![]() |
Ilustrated by Bambang Nurdiansyah |
Dulu,
Bapak selalu bilang kalau aku adalah benih. Sementara, saudara laki-lakiku yang
lain adalah tanaman dalam pot. Dan hal itu adalah satu yang tertambah
kedalam daftar berisi ketidakmengertianku akan hidup. Sama halnya seperti
kenapa Hukum III Newton tidak pernah benar-benar terjadi dalam keseharian?

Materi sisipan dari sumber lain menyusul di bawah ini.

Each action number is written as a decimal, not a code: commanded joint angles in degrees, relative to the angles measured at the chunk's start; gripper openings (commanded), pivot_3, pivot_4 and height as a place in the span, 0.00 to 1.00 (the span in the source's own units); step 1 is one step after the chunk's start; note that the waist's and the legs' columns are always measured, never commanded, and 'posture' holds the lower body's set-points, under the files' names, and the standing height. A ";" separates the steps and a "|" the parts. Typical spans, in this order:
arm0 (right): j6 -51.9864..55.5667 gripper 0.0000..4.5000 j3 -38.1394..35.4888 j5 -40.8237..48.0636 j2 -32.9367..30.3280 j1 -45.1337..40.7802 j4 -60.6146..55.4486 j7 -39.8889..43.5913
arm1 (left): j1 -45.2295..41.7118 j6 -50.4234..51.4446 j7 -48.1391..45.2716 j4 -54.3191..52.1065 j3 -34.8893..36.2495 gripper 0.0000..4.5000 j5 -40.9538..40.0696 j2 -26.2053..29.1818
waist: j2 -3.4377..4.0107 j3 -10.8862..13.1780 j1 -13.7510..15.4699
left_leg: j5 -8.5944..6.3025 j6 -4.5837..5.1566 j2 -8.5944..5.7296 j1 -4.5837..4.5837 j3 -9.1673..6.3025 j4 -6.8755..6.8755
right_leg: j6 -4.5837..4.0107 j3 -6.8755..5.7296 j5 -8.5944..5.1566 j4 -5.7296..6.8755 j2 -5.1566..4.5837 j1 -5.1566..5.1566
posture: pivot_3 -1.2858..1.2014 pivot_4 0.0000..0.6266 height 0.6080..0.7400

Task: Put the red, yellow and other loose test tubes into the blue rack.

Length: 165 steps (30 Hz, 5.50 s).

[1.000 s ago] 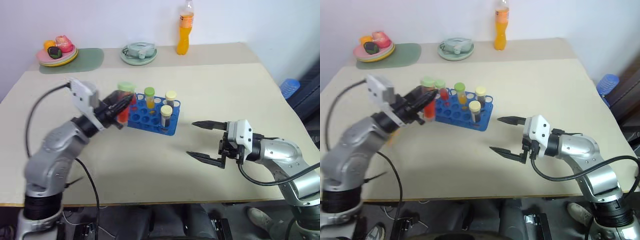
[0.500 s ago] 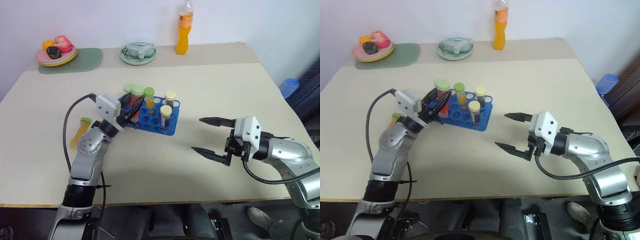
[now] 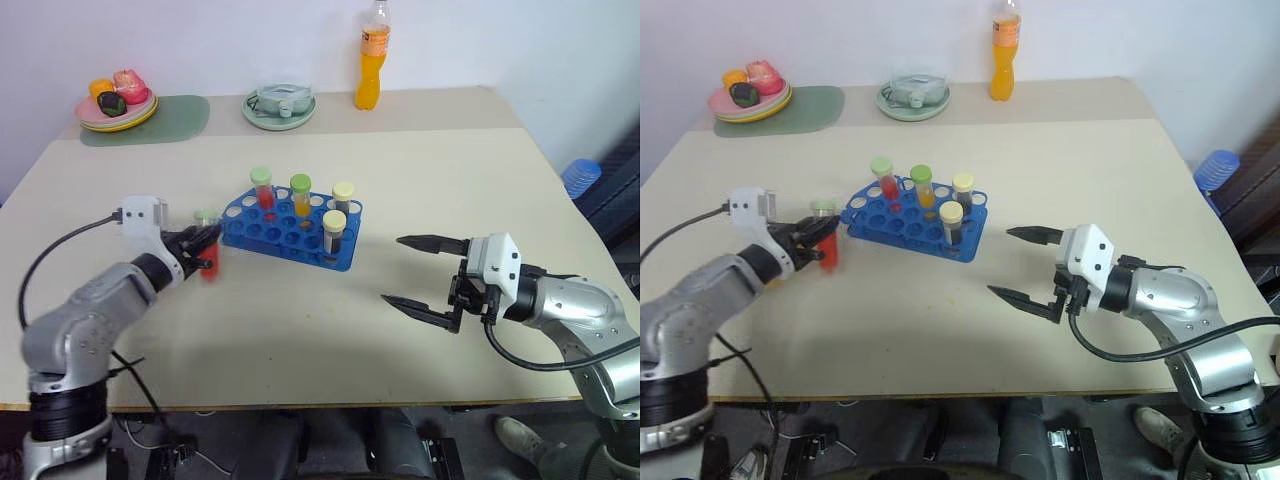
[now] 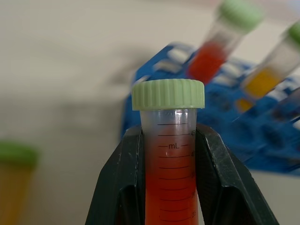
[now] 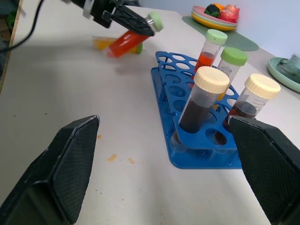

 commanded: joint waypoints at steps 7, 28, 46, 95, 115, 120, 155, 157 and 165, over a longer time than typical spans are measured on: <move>-1.58 1.00 -0.14 -0.10 0.86 -0.91 -0.71 -0.55 | -7.87 21.34 8.00 1.86 -0.04 0.17 0.21 -2.35 | 0.00 0.00 -0.38 | 0.00 -0.01 0.01 -0.01 0.01 -0.05 | 0.00 0.00 0.00 0.01 0.00 -0.06 | 0.52 0.24 1.00; -2.91 1.00 2.39 -1.14 2.92 -2.32 1.64 -0.34 | -19.46 31.31 -4.83 8.91 2.25 0.98 5.85 10.01 | 0.00 0.00 -0.23 | 0.00 -0.06 0.02 -0.01 0.02 -0.06 | 0.00 0.00 0.00 0.03 0.01 -0.08 | 0.52 0.24 1.00; -3.68 1.00 3.29 -1.95 4.69 -2.39 2.08 -1.31 | -30.41 20.03 -19.55 33.53 -25.36 0.98 19.91 25.25 | 0.00 0.00 -0.30 | 0.00 -0.05 0.00 -0.03 0.00 -0.09 | 0.00 0.00 0.00 0.03 0.03 -0.11 | 0.52 0.24 1.00; -0.41 1.00 -2.55 -1.13 0.76 1.64 -1.76 -1.43 | -7.31 -38.93 -28.55 1.43 -8.62 0.37 24.34 -9.82 | 0.03 -0.04 -1.28 | 0.00 -0.04 0.01 -0.03 0.06 -0.03 | -0.01 -0.03 0.01 -0.01 -0.05 -0.05 | 0.52 0.24 1.00; 4.86 1.00 -9.01 1.68 -0.08 9.02 -8.78 -7.06 | -5.08 -73.79 -32.11 29.31 -20.76 0.37 34.71 -20.80 | 0.01 -0.06 -0.06 | -0.03 0.02 0.02 -0.01 0.12 0.08 | 0.02 -0.03 0.03 -0.02 -0.04 0.01 | 0.52 0.24 1.00; 5.93 1.00 -9.14 2.21 -0.46 8.32 -9.32 -7.92 | -6.83 -77.43 -32.30 34.75 -21.00 0.37 34.78 -22.38 | 0.00 -0.09 -0.01 | -0.05 0.06 0.02 0.00 0.11 0.17 | 0.03 -0.04 0.03 -0.02 -0.04 0.09 | 0.52 0.24 1.00; 5.09 1.00 -9.15 2.24 -0.77 9.41 -9.02 -7.88 | -6.41 -90.11 -39.93 46.47 -19.58 0.37 30.61 -24.07 | 0.11 -0.16 0.00 | -0.21 0.29 -0.02 -0.04 0.11 0.56 | 0.12 -0.06 0.08 -0.04 -0.04 0.27 | 0.52 0.24 1.00; 4.91 1.00 -9.07 2.14 -0.71 9.19 -8.61 -7.63 | -6.40 -90.01 -39.82 46.94 -19.10 0.37 30.48 -23.89 | 0.15 -0.18 -0.04 | -0.22 0.29 -0.02 -0.03 0.12 0.56 | 0.12 -0.05 0.08 -0.05 -0.04 0.27 | 0.52 0.24 1.00; 3.99 1.00 -8.78 1.62 -0.41 8.95 -7.53 -7.02 | -4.89 -85.09 -45.30 43.84 -19.98 0.37 25.92 -24.36 | 0.37 -0.31 -0.07 | -0.24 0.30 -0.01 -0.03 0.12 0.56 | 0.12 -0.05 0.08 -0.05 -0.04 0.27 | 0.52 0.24 1.00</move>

Kenapa yang berjuang tidak melulu mendapatkan hasil yang sepadan? Tak selamanya
aksi berbanding lurus dengan reaksi, karena hidup selalu berisi
kemungkinan-kemungkinan yang bisa jadi kabar baik atau bahkan sebaliknya bagi
seseorang. Pada akhirnya, Teori Relativitas milik Mbah Einstein-lah yang selalu
memenangkan pertandingan.
Dulu, Bapak selalu bilang kalau aku adalah benih. Katanya, aku akan sering
merasa amat kecil dan tidak tahu akan tumbuh sebagai apa. Akan merasa sendirian
dan tertimbun beban-beban. Akan merasa terkurung dalam sesuatu yang tak lain
adalah bagian dari diriku sendiri. Sementara, saudara laki-lakiku yang lain adalah
tanaman dalam pot. Sudah dipersiapkan dengan segala amunisi untuk bertahan dan
bertumbuh. Merasa memiliki kebebasan, padahal Ia tak pernah luput dipelihara,
tak benar-benar tumbuh dan merambat kemana-mana. Ia disitu saja, dalam pot
kecil yang dinamai sebagai dunia.
“Sebagian dari kita, umat
manusia, memang ditakdirkan menjadi Wiji Thukul — biji tumbuh. Yang meski tak
pandai menulis puisi, tapi adalah tetap seorang pejuang bagi diri sendiri. Yang
menolak diperlakukan tak adil dan memutuskan untuk menantang hidup dengan gagah
berani.”
Menjadi Wiji Thukul yang tak
lagi melawan rezim-rezim dan kekuatan tangan besi. Namun, lebih dari
itu — berperang mengalahkan keterbatasan dan perdebatan dalam dada
masing-masing.
Lawan!
Meski hidup seringkali tidak memihak. Meski
sandar tak menemukan pundak.
Lawan!
Meski logika selalu mempertanyakan, tapi nurani
tetaplah baik dan penuh keyakinan.
Lawan!
Meski rasa takut sudah sampai di ubun-ubun.
Meski tak ada yang menyeka air dari mata.
Barangkali,
ini adalah cuaca November yang membuat aku menjadi anak kecil rawan pecah
tangisnya. November yang hujan dan menggenang. November yang penuh keluhan
tentang flu dan meriang. Namun, kata Bapak, ini juga adalah November yang
sempurna bagi benih-benih untuk bertumbuh, menggapai-gapai Januari yang tinggal
semusim tanam. Rajin-rajinlah menyirami diri dan segera pecahkan dormansi,
dibantu sinar matahari. Lalu nanti, selepas musim hujan reda, jadilah kuat
untuk dibenamkan dan tumbuh berkali-kali — dimana-mana.